§ Activity: Please print every record below exactly as it appears.

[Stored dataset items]
---

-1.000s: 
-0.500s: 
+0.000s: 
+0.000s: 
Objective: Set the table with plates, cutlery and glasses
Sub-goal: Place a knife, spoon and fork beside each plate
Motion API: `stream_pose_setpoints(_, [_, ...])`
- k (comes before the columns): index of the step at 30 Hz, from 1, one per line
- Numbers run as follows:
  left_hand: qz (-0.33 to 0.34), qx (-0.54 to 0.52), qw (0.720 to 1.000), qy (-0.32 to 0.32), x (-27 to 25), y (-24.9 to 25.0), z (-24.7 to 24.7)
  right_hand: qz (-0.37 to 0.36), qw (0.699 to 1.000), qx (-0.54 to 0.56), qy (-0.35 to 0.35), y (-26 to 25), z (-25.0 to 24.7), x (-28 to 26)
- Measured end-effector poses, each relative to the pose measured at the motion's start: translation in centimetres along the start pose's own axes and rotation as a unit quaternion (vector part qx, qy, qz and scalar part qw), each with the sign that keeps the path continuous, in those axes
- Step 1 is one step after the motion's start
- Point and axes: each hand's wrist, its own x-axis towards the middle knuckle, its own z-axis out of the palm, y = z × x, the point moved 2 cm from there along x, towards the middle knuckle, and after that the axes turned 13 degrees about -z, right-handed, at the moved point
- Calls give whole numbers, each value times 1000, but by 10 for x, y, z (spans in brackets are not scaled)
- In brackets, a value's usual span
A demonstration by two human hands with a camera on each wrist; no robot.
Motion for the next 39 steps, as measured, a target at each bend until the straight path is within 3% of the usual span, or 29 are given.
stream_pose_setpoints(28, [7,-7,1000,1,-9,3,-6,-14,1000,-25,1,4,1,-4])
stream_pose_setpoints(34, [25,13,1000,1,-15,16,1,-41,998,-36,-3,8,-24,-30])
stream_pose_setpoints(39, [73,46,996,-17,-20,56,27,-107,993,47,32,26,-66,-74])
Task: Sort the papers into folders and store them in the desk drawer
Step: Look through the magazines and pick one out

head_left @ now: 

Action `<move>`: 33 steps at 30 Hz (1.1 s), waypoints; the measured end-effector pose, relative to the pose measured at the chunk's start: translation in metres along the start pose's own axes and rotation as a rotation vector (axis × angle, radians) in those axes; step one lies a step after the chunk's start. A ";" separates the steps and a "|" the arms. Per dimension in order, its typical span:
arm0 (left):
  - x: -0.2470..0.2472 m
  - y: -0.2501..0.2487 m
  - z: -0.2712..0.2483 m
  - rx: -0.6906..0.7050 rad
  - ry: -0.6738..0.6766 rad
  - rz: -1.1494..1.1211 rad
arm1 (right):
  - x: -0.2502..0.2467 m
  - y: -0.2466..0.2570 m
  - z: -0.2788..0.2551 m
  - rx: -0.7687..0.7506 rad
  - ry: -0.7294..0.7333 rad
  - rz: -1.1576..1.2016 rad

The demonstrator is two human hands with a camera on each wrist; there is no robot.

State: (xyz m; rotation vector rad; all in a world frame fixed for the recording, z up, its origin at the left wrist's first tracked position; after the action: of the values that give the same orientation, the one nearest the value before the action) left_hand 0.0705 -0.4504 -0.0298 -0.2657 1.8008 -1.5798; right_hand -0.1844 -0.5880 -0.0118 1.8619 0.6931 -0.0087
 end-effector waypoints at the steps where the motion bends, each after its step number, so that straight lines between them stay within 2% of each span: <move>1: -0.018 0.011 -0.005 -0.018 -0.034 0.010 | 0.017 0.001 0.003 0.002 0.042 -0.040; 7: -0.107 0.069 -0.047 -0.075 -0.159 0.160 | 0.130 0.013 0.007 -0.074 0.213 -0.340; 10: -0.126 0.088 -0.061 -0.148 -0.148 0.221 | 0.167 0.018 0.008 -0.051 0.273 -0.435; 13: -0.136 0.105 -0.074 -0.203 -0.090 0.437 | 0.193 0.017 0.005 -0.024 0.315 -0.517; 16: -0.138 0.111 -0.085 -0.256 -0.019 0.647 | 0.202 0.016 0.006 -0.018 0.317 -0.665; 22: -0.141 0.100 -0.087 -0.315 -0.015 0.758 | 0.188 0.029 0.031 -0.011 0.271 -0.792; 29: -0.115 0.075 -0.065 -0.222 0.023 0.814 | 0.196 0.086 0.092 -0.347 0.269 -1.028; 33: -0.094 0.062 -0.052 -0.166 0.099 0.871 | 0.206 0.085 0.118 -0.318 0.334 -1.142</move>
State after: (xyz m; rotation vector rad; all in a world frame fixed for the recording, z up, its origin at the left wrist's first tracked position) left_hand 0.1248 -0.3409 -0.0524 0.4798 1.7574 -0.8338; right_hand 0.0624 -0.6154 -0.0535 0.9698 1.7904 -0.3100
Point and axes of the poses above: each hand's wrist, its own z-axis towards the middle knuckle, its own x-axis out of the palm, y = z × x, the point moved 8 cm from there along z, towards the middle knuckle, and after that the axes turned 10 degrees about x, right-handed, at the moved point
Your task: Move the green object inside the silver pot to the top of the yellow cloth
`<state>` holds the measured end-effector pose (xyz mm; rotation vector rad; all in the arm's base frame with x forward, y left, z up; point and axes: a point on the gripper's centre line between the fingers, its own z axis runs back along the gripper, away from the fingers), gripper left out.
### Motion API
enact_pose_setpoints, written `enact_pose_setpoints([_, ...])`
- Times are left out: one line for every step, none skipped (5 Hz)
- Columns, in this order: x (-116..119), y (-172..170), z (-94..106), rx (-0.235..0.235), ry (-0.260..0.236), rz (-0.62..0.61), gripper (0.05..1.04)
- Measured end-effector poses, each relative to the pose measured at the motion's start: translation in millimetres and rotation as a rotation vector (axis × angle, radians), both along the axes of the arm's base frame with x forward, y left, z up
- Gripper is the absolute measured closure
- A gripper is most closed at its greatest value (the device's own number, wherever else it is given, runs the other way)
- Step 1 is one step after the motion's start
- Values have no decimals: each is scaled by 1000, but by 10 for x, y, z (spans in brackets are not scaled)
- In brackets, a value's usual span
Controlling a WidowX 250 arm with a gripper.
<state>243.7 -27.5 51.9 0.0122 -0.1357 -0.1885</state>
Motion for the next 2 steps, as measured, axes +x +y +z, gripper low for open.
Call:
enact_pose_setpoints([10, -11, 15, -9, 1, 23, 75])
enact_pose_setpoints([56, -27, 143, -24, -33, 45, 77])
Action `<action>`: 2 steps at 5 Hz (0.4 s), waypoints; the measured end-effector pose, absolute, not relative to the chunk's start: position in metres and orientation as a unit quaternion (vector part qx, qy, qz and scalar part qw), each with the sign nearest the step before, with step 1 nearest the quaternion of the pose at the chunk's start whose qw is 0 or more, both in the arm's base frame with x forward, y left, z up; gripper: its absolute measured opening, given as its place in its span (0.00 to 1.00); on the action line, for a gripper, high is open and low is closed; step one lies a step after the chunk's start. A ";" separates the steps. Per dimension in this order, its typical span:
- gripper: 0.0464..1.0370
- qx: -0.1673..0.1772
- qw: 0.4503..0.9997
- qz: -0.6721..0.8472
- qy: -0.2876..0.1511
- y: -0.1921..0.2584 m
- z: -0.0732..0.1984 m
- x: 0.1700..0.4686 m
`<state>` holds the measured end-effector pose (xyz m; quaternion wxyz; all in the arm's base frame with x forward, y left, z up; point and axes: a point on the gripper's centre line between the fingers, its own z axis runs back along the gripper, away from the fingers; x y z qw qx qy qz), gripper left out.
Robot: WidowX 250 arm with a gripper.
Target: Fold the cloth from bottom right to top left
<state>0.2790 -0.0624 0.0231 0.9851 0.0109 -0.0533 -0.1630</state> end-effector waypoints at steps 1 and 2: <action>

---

§ Result of the exercise:
-1.000s: 
-0.500s: 
+0.000s: 
+0.000s: 
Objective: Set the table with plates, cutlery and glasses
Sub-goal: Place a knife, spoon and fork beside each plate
Motion API: `stream_pose_setpoints(_, [_, ...])`
- k (comes before the columns): index of the step at 30 Hz, from 1, one per line
- Numbers run as follows:
  left_hand: qz (-0.33 to 0.34), qx (-0.54 to 0.52), qw (0.720 to 1.000), qy (-0.32 to 0.32), x (-27 to 25), y (-24.9 to 25.0), z (-24.7 to 24.7)
  right_hand: qz (-0.37 to 0.36), qw (0.699 to 1.000), qx (-0.54 to 0.56), qy (-0.35 to 0.35), y (-26 to 25), z (-25.0 to 24.7), x (-28 to 26)
- Measured end-effector poses, each relative to the pose measured at the motion's start: translation in centimetres along the start pose's own axes and rotation as a unit quaternion (vector part qx, qy, qz and scalar part qw), each with the sign that keeps the path continuous, in those axes
- Step 1 is one step after the motion's start
- Point and axes: each hand's wrist, its own x-axis towards the middle knuckle, its own z-axis out of the palm, y = z × x, the point moved 2 cm from there along x, towards the middle knuckle, and after that the axes turned 13 degrees about -z, right-handed, at the moved point
- Calls give whole numbers, each value times 1000, but by 10 for x, y, z (spans in brackets are not scaled)
- In brackets, a value's usual span
A demonstration by two human hands with a camera on each wrist; no robot.
Motion for the next 39 steps, as measured, a target at each bend until the straight path is within 3% of the usual span, or 29 are given.
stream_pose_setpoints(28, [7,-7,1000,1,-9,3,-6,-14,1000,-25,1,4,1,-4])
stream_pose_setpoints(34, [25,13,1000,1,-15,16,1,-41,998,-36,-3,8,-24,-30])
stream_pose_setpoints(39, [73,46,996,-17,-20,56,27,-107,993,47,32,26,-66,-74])
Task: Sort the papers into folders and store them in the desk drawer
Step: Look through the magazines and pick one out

head_left @ now: 

Action `<move>`: 33 steps at 30 Hz (1.1 s), waypoints; the measured end-effector pose, relative to the pose measured at the chunk's start: translation in metres along the start pose's own axes and rotation as a rotation vector (axis × angle, radians) in those axes; step one lies a step after the chunk's start. A ";" separates the steps and a "|" the arms. Per dimension in order, its typical span:
arm0 (left):
  - x: -0.2470..0.2472 m
  - y: -0.2501..0.2487 m
  - z: -0.2712..0.2483 m
  - rx: -0.6906..0.7050 rad
  - ry: -0.6738..0.6766 rad
  - rz: -1.1494..1.1211 rad
arm1 (right):
  - x: -0.2502..0.2467 m
  - y: -0.2466..0.2570 m
  - z: -0.2788..0.2551 m
  - rx: -0.7687..0.7506 rad
  - ry: -0.7294..0.7333 rad
  - rz: -1.1576..1.2016 rad

The demonstrator is two human hands with a camera on each wrist; there is no robot.

State: (xyz m; rotation vector rad; all in a world frame fixed for the recording, z up, its origin at the left wrist's first tracked position; after the action: of the values that give the same orientation, the one nearest the value before the action) left_hand 0.0705 -0.4504 -0.0298 -0.2657 1.8008 -1.5798; right_hand -0.1844 -0.5880 -0.0118 1.8619 0.6931 -0.0087
 end-effector waypoints at the steps where the motion bends, each after its step number, so that straight lines between them stay within 2% of each span: <move>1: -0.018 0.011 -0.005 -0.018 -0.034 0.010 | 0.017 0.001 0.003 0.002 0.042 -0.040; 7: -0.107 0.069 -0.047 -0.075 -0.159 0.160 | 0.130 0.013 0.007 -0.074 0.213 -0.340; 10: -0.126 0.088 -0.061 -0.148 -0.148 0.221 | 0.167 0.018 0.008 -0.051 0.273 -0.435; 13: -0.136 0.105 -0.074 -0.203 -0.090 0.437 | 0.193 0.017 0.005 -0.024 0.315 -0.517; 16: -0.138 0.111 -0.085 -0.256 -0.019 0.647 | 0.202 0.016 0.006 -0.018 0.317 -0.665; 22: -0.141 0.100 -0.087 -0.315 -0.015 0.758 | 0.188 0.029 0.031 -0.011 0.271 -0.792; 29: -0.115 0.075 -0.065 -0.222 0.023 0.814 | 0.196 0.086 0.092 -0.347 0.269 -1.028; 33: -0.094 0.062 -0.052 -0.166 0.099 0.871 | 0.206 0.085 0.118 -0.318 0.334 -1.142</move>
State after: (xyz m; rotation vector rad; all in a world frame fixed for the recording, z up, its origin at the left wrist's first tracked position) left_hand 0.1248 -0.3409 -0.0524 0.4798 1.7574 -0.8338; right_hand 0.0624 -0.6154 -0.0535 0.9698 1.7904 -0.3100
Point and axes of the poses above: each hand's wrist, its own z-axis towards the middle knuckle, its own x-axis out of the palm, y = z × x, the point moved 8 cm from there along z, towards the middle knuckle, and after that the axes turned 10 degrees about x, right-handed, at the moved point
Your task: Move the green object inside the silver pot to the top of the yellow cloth
`<state>` holds the measured end-effector pose (xyz mm; rotation vector rad; all in the arm's base frame with x forward, y left, z up; point and axes: a point on the gripper's centre line between the fingers, its own z axis runs back along the gripper, away from the fingers), gripper left out.
### Motion API
enact_pose_setpoints, written `enact_pose_setpoints([_, ...])`
- Times are left out: one line for every step, none skipped (5 Hz)
- Columns, in this order: x (-116..119), y (-172..170), z (-94..106), rx (-0.235..0.235), ry (-0.260..0.236), rz (-0.62..0.61), gripper (0.05..1.04)
- Measured end-effector poses, each relative to the pose measured at the motion's start: translation in millimetres and rotation as a rotation vector (axis × angle, radians), both along the axes of the arm's base frame with x forward, y left, z up
- Gripper is the absolute measured closure
- A gripper is most closed at its greatest value (the device's own number, wherever else it is given, runs the other way)
- Step 1 is one step after the motion's start
- Values have no decimals: each is scaled by 1000, but by 10 for x, y, z (spans in brackets are not scaled)
- In brackets, a value's usual span
Controlling a WidowX 250 arm with a gripper.
<state>243.7 -27.5 51.9 0.0122 -0.1357 -0.1885</state>
Motion for the next 2 steps, as measured, axes +x +y +z, gripper low for open.
Call:
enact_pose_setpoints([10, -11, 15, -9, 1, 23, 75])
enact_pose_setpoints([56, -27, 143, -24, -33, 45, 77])
Action `<action>`: 2 steps at 5 Hz (0.4 s), waypoints; the measured end-effector pose, absolute, not relative to the chunk's start: position in metres and orientation as a unit quaternion (vector part qx, qy, qz and scalar part qw), each with the sign nearest the step before, with step 1 nearest the quaternion of the pose at the chunk's start whose qw is 0 or more, both in the arm's base frame with x forward, y left, z up; gripper: its absolute measured opening, given as its place in its span (0.00 to 1.00); on the action line, for a gripper, high is open and low is closed; step one lies a step after the chunk's start. A ";" separates the steps. Per dimension in this order, its typical span:
- gripper: 0.0464..1.0370
- qx: -0.1673..0.1772
- qw: 0.4503..0.9997
- qz: -0.6721..0.8472
- qy: -0.2876..0.1511
- y: -0.1921..0.2584 m
- z: -0.0732..0.1984 m
- x: 0.1700..0.4686 m
`<state>` holds the measured end-effector pose (xyz m; quaternion wxyz; all in the arm's base frame with x forward, y left, z up; point and axes: a point on the gripper's centre line between the fingers, its own z axis runs back along the gripper, away from the fingers; x y z qw qx qy qz), gripper left out.
Robot: WidowX 250 arm with a gripper.
Target: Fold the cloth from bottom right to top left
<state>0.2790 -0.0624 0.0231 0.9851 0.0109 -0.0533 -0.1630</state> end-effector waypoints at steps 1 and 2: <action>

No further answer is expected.